JOHANNESBURG  – Given Botswana’s vast coal reserves, which were estimated at 200-billion tons, the country’s coal mining industry should seek to encourage investment and drive expansion in power generation, rather than ramping up its thermal coal exports over the next few years, research firm Frost & Sullivan mining, manufacturing and industrial automation programme manager James Fungai Maposa has suggested.

“The added power capacity can be exported to markets such as Zimbabwe, Namibia, Zambia, Mozambique and South Africa, over the medium- to long-term.
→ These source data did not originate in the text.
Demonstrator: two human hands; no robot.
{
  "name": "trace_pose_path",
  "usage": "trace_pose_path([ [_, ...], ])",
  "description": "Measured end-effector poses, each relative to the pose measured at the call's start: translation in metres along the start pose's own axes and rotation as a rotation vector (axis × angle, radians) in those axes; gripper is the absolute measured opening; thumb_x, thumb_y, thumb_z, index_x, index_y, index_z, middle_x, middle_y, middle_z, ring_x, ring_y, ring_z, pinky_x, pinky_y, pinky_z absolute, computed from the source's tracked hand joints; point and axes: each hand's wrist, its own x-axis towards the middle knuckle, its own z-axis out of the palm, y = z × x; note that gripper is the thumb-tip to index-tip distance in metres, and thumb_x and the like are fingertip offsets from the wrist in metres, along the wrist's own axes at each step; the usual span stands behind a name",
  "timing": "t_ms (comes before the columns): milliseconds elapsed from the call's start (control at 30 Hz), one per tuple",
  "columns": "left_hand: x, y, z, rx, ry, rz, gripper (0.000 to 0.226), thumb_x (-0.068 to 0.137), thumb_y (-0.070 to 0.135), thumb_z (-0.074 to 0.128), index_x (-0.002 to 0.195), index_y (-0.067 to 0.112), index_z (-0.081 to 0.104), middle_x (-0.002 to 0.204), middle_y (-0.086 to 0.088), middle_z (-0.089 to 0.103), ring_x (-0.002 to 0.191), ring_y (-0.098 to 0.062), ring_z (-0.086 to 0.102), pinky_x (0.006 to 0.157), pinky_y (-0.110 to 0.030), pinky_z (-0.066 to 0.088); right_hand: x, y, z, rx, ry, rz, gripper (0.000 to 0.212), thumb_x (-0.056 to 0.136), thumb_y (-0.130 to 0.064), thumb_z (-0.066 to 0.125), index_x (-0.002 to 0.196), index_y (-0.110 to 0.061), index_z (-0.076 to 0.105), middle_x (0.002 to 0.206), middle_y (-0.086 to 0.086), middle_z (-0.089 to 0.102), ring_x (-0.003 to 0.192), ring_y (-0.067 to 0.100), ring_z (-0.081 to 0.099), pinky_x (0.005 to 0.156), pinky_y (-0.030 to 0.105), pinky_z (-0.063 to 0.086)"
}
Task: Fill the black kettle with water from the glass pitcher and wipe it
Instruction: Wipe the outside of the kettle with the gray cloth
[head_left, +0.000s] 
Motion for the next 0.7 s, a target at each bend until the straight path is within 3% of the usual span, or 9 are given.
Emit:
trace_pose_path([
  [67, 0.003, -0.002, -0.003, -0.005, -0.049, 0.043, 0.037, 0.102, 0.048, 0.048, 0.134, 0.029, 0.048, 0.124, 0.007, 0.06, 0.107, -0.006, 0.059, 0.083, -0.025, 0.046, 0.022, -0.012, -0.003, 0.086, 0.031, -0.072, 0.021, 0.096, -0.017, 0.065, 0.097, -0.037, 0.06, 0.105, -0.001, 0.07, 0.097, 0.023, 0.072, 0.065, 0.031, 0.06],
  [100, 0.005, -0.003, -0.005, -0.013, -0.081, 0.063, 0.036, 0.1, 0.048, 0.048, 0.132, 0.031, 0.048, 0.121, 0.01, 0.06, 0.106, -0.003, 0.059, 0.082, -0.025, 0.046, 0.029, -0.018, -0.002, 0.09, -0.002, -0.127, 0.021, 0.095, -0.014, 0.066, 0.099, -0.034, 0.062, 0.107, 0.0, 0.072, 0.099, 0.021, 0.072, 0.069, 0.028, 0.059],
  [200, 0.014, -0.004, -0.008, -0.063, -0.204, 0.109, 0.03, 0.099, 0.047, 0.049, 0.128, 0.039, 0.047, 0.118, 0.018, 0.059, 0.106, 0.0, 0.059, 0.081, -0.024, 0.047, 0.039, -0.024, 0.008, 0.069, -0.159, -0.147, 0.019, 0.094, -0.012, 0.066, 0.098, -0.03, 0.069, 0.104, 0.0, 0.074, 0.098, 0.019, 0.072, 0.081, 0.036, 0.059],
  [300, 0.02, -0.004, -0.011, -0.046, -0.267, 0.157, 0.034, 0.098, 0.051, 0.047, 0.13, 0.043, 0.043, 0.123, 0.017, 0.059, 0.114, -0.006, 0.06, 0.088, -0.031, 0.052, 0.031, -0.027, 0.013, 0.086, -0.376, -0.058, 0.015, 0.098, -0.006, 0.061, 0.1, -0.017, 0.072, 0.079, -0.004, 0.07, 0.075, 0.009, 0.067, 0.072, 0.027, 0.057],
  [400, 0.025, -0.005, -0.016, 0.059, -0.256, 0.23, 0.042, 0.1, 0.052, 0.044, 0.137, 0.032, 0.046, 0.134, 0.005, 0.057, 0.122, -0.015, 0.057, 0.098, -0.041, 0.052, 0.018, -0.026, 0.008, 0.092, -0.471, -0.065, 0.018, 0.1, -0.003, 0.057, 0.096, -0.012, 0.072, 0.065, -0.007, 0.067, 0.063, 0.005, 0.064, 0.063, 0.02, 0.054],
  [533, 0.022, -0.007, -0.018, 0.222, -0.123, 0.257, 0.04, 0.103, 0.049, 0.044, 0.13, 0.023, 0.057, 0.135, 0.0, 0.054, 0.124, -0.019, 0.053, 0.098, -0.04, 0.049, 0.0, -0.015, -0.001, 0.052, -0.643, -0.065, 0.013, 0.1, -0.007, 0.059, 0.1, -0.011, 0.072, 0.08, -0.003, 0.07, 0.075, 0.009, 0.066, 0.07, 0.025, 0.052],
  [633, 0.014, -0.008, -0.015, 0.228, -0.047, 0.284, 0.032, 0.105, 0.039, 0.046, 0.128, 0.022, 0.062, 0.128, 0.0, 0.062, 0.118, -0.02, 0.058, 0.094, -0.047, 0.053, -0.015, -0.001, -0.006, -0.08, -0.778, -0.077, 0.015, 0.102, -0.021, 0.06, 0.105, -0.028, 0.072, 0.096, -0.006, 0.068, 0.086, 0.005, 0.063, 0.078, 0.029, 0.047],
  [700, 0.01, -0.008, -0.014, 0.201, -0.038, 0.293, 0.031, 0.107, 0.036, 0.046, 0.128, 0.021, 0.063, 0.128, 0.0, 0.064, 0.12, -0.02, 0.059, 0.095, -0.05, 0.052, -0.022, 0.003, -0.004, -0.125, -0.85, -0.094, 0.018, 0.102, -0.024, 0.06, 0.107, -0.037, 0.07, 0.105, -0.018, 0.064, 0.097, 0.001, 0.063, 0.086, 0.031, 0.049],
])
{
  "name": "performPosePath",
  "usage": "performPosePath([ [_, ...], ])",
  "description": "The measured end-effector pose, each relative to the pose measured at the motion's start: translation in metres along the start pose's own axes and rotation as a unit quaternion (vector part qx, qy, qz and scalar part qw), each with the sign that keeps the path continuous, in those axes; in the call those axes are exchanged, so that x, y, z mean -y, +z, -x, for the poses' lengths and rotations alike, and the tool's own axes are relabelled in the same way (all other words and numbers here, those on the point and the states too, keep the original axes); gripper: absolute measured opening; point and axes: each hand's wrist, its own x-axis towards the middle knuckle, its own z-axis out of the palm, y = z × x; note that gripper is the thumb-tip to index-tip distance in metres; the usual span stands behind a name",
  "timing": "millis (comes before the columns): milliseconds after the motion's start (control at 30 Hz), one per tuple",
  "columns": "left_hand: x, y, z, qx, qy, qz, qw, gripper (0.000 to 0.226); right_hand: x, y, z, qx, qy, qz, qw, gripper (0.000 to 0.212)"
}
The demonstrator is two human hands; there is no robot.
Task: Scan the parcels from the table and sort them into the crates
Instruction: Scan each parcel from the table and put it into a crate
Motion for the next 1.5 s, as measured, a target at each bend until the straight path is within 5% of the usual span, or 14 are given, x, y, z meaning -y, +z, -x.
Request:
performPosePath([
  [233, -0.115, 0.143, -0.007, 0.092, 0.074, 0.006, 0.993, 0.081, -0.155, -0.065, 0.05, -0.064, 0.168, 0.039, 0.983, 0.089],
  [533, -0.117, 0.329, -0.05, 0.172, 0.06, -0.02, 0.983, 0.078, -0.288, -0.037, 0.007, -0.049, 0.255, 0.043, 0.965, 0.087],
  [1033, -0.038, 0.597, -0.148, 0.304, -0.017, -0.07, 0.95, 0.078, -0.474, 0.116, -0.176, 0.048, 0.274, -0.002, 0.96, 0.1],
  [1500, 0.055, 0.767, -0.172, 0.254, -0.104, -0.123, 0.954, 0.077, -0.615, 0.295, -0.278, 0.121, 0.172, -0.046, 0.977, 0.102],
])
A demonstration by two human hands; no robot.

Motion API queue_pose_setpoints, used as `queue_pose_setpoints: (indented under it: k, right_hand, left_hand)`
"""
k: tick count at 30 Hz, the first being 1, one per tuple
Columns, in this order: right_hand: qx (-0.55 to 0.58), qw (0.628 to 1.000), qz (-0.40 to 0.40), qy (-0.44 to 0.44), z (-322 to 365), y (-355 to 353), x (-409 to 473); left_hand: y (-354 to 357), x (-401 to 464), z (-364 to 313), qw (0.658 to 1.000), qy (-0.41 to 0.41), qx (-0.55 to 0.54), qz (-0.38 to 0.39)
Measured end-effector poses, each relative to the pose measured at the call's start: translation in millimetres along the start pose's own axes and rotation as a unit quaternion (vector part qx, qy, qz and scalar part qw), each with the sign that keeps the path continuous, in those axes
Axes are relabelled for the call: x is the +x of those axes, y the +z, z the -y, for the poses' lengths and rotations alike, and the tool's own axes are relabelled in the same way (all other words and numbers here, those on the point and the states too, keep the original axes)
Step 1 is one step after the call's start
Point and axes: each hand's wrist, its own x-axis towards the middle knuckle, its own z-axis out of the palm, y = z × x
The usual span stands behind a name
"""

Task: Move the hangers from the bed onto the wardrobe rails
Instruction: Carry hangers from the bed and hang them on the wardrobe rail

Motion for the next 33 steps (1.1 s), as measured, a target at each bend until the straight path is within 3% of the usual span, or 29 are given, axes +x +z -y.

Investment into expanding Botswana’s power generation sector will come as a welcome relief to the Southern African region where economic growth and quality of life has been hindered by the current power supply shortages,” Maposa put forward.

He added that Botswana should consider securing investment to increase its in-country demand for its extracted coal, as opposed to targeting the export market.

“Botswana’s coal miners can also enter into strategic partnerships with Sasol, which could result in the economy further beneficiating the extracted coal.

“Further to this, Botswana’s Mmamabula coal reserves are in close proximity to Sasol’s proposed Mafutha project, in Limpopo,” Maposa suggested, while adding that the country’s extracted coal could be transported to Limpopo at a comparably lower cost than transporting the coal to Walvis Bay, in Namibia, for the export market.

Maposa noted that, as the Southern African region was expected to increase its electricity demand over the next 20 to 30 years, expanding Botswana’s energy sector could prove a far more lucrative opportunity for the country than growing its coal exports.

Meanwhile, he indicated that investment into expanding the country’s rail infrastructure to facilitate exportation of extracted thermal coal was limited by coal price fluctuations, cyclical demand patterns and the exorbitant costs that needed to be incurred to construct the proposed railway line between Botswana and Walvis Bay.

The proposed 1 500 km railway line was expected to cost about $11-billion, close to 70% of Botswana’s yearly gross domestic product.

“In a global economy where investors are becoming more risk averse, securing the required funding to implement the planned project could prove a daunting task,” Maposa warned.

Botswana Chamber of Mines CEO Charles Siwawa on Tuesday indicated at the Coaltrans India conference that Botswana was likely to export 115-million tons of thermal coal in the next seven years and will “soon be issuing expressions of interest for the railway line.”.

He noted that Botswana, which housed the second-biggest coal resource on the continent after South Africa, planned to export up to 40-million tons of coal in three to four years.